Set a positive tone for the entire week by getting ready on Sunday. In fact, what you do on Sunday can determine your personal productivity for the week. Set your weight loss goals high for the week, and spend Sunday doing these eight things.
1. Weigh yourself
You should not weigh yourself every day because your weight can fluctuate. However, you should try and weigh yourself once a week to assess your progress and to get you motivated to get that number on the scale to drop. What better day than Sunday to start your weight loss journey for the week?
2. Clear out the fridge
You know you have some funky stuff going on in your fridge — namely Chinese leftovers from Friday night. Since we’ve officially slated Sunday as your day to begin your weight loss journey, this means if you’re going to stick to your diet, you’re going to have to get rid of the food that tempts you to cheat. Open your fridge and your cabinets and look for anything that you might sneak for when your sweet tooth rears its ugly head. Instead, throw your triggers in the trash or give it to someone who needs it — why not feel good about your weight loss by helping others in the process? It is much easier to stay on track when you don’t have any temptation in your house.

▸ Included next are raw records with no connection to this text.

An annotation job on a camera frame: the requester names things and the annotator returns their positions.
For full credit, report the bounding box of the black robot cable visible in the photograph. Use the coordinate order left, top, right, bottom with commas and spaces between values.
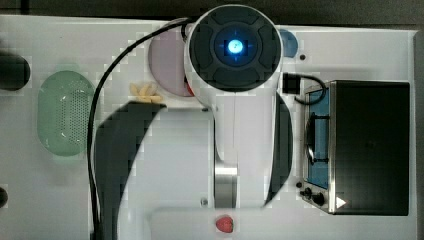
87, 17, 194, 240

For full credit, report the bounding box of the black pot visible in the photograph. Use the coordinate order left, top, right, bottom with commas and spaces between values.
0, 52, 31, 91

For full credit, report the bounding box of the large red strawberry toy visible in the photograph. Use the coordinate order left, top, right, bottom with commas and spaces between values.
215, 216, 234, 233

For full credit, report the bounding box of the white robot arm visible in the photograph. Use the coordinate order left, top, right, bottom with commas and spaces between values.
94, 4, 284, 240

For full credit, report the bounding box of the red ketchup bottle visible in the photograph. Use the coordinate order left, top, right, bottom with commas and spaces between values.
184, 80, 194, 96

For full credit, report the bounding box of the pale purple plate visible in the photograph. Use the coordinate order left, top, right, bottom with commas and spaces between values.
148, 27, 192, 97

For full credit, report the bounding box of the blue cup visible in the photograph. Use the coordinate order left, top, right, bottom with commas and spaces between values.
279, 29, 298, 58

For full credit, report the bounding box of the blue oven door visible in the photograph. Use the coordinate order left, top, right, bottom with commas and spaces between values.
305, 93, 330, 189

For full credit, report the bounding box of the black toaster oven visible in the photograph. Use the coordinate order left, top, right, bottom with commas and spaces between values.
300, 80, 410, 216

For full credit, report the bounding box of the dark grey cup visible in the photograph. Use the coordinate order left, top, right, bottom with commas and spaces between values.
0, 187, 8, 208

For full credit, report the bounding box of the green perforated colander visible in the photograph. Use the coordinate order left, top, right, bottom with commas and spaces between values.
37, 70, 94, 158

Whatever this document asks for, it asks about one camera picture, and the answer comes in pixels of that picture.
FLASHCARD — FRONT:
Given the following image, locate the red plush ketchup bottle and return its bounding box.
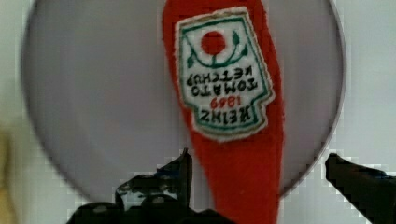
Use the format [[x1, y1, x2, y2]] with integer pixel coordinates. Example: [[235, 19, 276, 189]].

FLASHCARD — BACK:
[[163, 0, 284, 224]]

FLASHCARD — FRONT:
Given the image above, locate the plush peeled banana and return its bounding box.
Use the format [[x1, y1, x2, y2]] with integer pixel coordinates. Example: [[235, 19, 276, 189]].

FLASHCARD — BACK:
[[0, 131, 17, 224]]

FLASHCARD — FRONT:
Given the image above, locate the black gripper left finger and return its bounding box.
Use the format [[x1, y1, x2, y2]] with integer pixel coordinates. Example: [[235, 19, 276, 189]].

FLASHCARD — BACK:
[[66, 149, 235, 224]]

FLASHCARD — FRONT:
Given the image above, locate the grey round plate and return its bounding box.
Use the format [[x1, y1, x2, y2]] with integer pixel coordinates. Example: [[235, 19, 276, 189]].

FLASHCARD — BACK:
[[21, 0, 347, 202]]

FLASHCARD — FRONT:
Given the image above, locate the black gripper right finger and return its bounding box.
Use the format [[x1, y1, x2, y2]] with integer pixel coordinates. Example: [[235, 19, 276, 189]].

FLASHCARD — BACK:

3. Plan your workouts for the week
You know how you have a calendar with all your work appointments and things you have to do scheduled down to the minute? Well, Sunday is the day to make it a point to schedule your workouts and make them fit into your week. Your workouts shouldn’t feel like a chore, but in order for you to get your weight under control and improve your overall health, you need to schedule your workouts as you would your doctor’s appointments. Telling yourself you’ll squeeze in a run or a trip to the gym on a whim often leads to skipped workouts.
4. Get that laundry done
Don’t let the fact that you have no workout clothes for the week be your excuse for not going. Nothing puts a damper on your workouts like not having any clean compression shorts or socks. Making sure you do your laundry on Sunday, so you have everything you need for the week to hit the gym not only sets your week at ease, but keeps you motivated. Wearing your normal gym clothes and not your ratty old T-shirt can do a lot for your motivation.
5. Plan out your meals for the week
This one might sound a little tedious, but if you take the time to write out a weekly eating plan including all meals and snacks, it’s easier for you to stick to your weight loss plan. For some meal and snack inspiration, check out some of these suggestions. Once you take a look and have figured out what you need for the week, make a grocery list to include of how much you’ll need to stock up for the week. Realize if you take your lunch to work, not only will you be saving calories, but you’ll be keeping an extra $2,500 a year in your bank account. Weight loss and money saved? Sign yourself up for this now.
6. Do your food shopping for most of the week
Once you’ve figured out your meal prep out for the week, it’s time to go food shopping. Head to your local grocery store on Sunday to go food shopping for the week. Try going earlier in the morning or later in the day to avoid the Sunday-shopper rush. Shopping is one of those small steps that makes a huge difference in starting your week off healthy.
7. Get your gear together
The best way to ensure you get your behind to the gym is to get everything together — your sneakers, shorts, and whatever else you need and make sure everything is easy to grab throughout the week. Another great tip: On a scheduled workout day, pack your gym bag the night before and leave it by the door or by your briefcase where it’s easy to remember, and grab it while on your way out the door in the morning. Also, Sunday is a great time to put together a new playlist to inspire your workout for the week.
8. Go to bed early
Why not start the week off right and at least attempt to get a good night’s rest? Aim for the recommended seven to nine hours to fuel you right for Monday and start a trend for the week ahead.